== Exercise objective ==
Only lines containing the string "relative" belong in the answer; copy all of them from the entries.
[[ Exercise material open ]]
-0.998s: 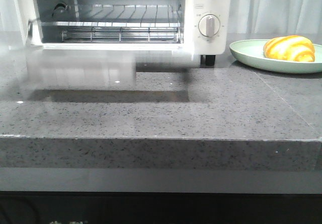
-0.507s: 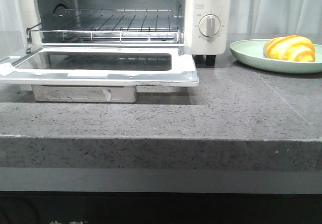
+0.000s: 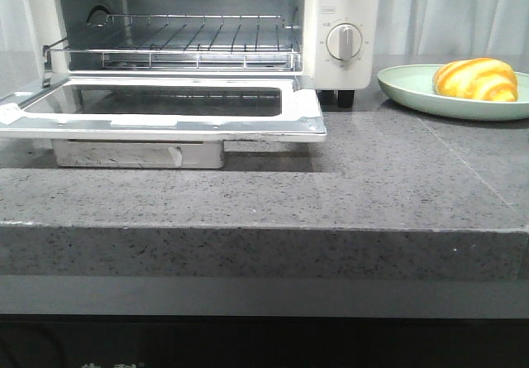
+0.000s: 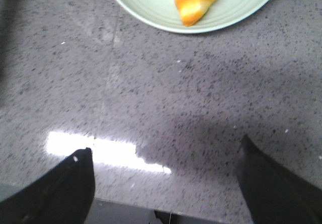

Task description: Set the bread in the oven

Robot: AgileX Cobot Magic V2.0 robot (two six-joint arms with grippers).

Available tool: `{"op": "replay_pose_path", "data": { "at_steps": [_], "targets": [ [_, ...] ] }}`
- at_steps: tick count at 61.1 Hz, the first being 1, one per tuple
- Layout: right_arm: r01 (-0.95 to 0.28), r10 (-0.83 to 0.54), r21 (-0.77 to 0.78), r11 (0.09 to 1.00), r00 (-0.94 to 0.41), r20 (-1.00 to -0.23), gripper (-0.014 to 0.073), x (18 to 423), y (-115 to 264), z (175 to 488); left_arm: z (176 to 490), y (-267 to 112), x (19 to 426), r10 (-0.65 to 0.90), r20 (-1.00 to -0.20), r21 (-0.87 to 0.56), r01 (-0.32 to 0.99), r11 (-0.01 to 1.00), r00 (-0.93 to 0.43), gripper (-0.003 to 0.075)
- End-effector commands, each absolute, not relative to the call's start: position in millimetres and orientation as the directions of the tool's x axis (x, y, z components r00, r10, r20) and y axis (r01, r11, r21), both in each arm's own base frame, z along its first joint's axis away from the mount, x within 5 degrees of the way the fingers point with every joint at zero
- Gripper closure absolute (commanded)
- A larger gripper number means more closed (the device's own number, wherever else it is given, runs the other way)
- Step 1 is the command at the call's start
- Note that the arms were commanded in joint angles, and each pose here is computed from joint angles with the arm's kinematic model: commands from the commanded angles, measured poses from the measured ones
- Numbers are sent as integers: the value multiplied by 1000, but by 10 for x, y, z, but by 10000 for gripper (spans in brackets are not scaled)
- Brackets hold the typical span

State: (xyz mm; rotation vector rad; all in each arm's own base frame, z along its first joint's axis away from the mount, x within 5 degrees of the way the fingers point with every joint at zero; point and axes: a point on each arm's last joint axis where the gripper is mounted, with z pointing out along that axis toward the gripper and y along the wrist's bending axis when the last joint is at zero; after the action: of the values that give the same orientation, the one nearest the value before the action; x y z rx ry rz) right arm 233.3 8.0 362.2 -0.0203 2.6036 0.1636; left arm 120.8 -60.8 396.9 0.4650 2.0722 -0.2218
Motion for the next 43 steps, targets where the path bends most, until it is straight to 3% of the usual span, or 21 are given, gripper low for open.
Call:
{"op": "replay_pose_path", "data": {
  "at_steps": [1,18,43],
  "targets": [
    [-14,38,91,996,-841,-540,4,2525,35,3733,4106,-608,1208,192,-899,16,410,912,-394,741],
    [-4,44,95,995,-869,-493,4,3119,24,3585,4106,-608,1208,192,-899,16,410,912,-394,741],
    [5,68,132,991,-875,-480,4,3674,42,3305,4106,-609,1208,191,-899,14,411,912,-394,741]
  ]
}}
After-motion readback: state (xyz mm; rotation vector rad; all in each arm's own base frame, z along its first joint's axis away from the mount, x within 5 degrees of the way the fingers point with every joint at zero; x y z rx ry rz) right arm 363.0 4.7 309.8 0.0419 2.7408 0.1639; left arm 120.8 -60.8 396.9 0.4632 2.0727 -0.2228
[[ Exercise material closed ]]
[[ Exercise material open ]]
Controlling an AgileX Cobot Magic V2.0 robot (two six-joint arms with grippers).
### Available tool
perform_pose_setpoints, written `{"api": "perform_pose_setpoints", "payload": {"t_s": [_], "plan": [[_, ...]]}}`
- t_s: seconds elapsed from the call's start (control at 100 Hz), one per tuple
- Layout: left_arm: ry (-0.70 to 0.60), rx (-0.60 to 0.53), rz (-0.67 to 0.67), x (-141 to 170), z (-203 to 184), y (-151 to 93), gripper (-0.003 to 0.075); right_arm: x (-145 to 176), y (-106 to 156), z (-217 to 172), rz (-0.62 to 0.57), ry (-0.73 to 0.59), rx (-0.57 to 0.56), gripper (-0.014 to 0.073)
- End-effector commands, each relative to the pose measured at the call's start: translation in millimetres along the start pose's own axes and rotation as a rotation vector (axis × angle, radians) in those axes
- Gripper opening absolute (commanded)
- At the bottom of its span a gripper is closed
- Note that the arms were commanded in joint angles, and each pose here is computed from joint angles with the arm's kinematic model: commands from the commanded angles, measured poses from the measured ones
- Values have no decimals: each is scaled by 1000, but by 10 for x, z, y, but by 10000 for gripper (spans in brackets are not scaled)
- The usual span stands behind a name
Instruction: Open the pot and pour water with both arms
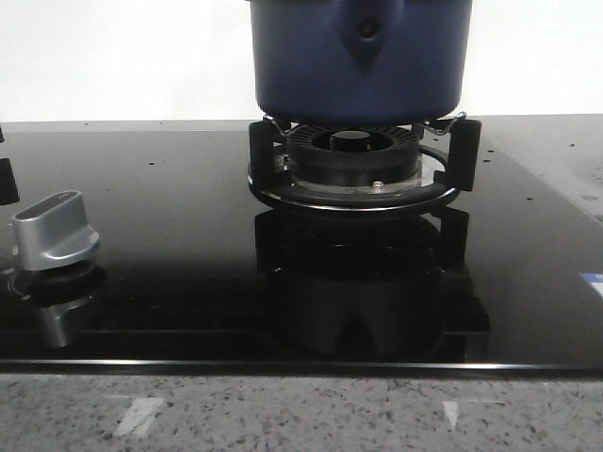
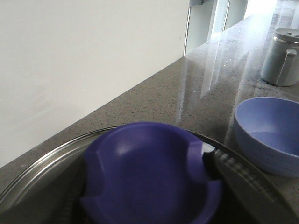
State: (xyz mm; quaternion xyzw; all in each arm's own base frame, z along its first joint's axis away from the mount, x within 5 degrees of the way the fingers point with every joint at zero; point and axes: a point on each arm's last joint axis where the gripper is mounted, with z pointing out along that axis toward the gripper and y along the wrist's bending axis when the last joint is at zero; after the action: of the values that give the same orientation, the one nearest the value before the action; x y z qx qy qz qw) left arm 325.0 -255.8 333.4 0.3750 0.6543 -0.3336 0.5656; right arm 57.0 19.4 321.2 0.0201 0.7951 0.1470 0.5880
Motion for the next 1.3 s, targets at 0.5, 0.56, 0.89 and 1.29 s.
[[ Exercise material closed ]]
== Exercise solution ==
- End-effector commands, each absolute, not relative to the call's start: position in millimetres and orientation as the directions of the tool's x axis (x, y, z components r00, r10, r20) and y axis (r01, r11, r21), both in each arm's own base frame, z along its first joint's axis away from the mount, x within 5 degrees of the way the fingers point with every joint at zero
- End-effector commands, each relative to the pose measured at the call's start: translation in millimetres along the start pose's own axes and rotation as a rotation vector (axis × angle, radians) in those axes

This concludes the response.